Dave Mc JannetPDG d’HashiCorp
Mais au-delà des outils, il faut avoir la culture de centraliser les équipes autour d’une ingénierie commune de la plateforme. Or, je vous le dis, aujourd’hui, vous n’avez que 10 %, 15 % peut-être des entreprises qui ont cette culture. Une transformation est nécessaire et nos partenaires intégrateurs peuvent aider les entreprises dans ce sens.
Je discutais avec une grande marque de distribution française il y a quinze jours. Ils ont aujourd’hui atteint cette maturité, mais cela leur a pris trois ans. Centraliser n’est pas un processus inné. Les entreprises doivent sérieusement s’intéresser à cette question pour réussir leur passage au cloud.
LeMagIT : les versions SaaS de vos logiciels sont hébergées chez des clouds américains. Comment les vendez-vous à des entreprises très attachées à la souveraineté des solutions IT ?

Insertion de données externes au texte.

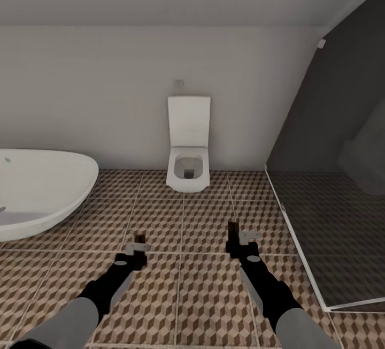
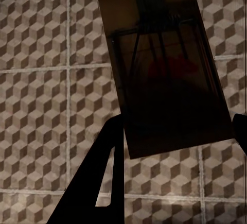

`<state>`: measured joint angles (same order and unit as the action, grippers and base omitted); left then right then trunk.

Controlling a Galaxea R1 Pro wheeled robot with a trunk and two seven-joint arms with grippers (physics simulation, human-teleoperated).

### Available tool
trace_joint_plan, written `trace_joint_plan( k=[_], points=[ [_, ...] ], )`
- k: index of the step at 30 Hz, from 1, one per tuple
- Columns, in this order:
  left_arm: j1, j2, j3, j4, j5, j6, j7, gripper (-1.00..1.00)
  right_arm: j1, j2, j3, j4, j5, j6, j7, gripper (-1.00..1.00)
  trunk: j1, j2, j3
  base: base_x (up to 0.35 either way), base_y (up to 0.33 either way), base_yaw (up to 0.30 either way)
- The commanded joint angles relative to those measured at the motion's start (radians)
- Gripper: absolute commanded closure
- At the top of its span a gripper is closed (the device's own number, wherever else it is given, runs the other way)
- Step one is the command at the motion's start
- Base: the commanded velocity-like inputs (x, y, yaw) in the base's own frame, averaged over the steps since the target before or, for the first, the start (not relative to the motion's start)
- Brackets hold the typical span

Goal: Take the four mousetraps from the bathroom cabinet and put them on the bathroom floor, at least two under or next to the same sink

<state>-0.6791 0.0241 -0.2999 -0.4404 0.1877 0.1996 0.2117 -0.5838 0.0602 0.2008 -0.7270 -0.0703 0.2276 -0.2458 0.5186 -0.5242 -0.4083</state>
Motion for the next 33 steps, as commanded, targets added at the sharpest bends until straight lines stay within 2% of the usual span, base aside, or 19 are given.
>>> trace_joint_plan(
  k=[1, 3, 11, 19, 25, 33],
  points=[
    [0.0, -0.001, -0.008, -0.003, 0.008, 0.006, 0.008, 1.0, -0.001, -0.001, 0.004, -0.002, -0.011, 0.004, -0.006, 1.0, 0.004, -0.009, -0.006, 0.0, 0.0, 0.0],
    [0.0, -0.01, -0.008, -0.003, 0.007, 0.006, 0.008, 1.0, -0.001, 0.0, 0.005, -0.002, -0.011, 0.004, -0.006, 1.0, 0.012, -0.023, -0.016, 0.0, 0.0, 0.0],
    [0.0, -0.018, -0.008, -0.004, 0.007, 0.005, 0.008, 1.0, -0.001, 0.0, 0.005, -0.002, -0.011, 0.004, -0.006, 1.0, 0.043, -0.079, -0.053, 0.0, 0.0, 0.0],
    [0.0, -0.043, -0.007, -0.015, 0.007, 0.005, 0.008, 1.0, -0.001, 0.001, 0.005, -0.002, -0.011, 0.004, -0.005, 1.0, 0.073, -0.135, -0.091, 0.0, 0.0, 0.0],
    [0.0, -0.046, -0.01, -0.079, 0.007, 0.006, 0.01, 1.0, -0.001, 0.003, 0.006, -0.002, -0.011, 0.004, -0.005, 1.0, 0.096, -0.177, -0.12, 0.0, 0.0, 0.0],
    [0.0, -0.046, -0.01, -0.093, 0.006, 0.006, 0.013, 1.0, -0.001, 0.004, 0.006, -0.002, -0.011, 0.004, -0.004, 1.0, 0.127, -0.233, -0.157, 0.0, 0.0, 0.0]
  ],
)
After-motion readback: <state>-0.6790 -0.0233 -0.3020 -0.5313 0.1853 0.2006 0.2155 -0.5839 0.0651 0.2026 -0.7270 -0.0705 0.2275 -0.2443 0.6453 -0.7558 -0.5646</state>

Dave Mc Jannet : En effet, en France, les intégrateurs ont un problème pour vendre des solutions managées qui s’exécutent sur des clouds américains. Mais j’ai rencontré en France les fournisseurs de cloud souverains OVHcloud et Outscale chez qui il est possible d’installer nos versions entreprises et qui peuvent ensuite, eux ou des intégrateurs, proposer de les utiliser en SaaS. Cela revient strictement au même que nos versions HCP. Et pour nous, c’est une vraie opportunité commerciale.
Pour être clair, le principe est que nous vendons à des entreprises françaises des machines virtuelles contenant nos logiciels Enterprise. Ces VMs sont chargées dans un cloud souverain et elles sont gérées par un prestataire local, comme nous nous occupons de gérer nos versions SaaS pour nos clients. De cette manière, les entreprises françaises ou européennes ont accès à nos logiciels hébergés dans un cloud souverain, avec un contrat souverain.
De plus en plus de pays ont des programmes de souveraineté. TerraForm étant devenu de fait le standard de l’IaC, les entreprises de ces pays ont demandé une version souveraine de TerraForm. Donc, nous avons rendu cela possible commercialement.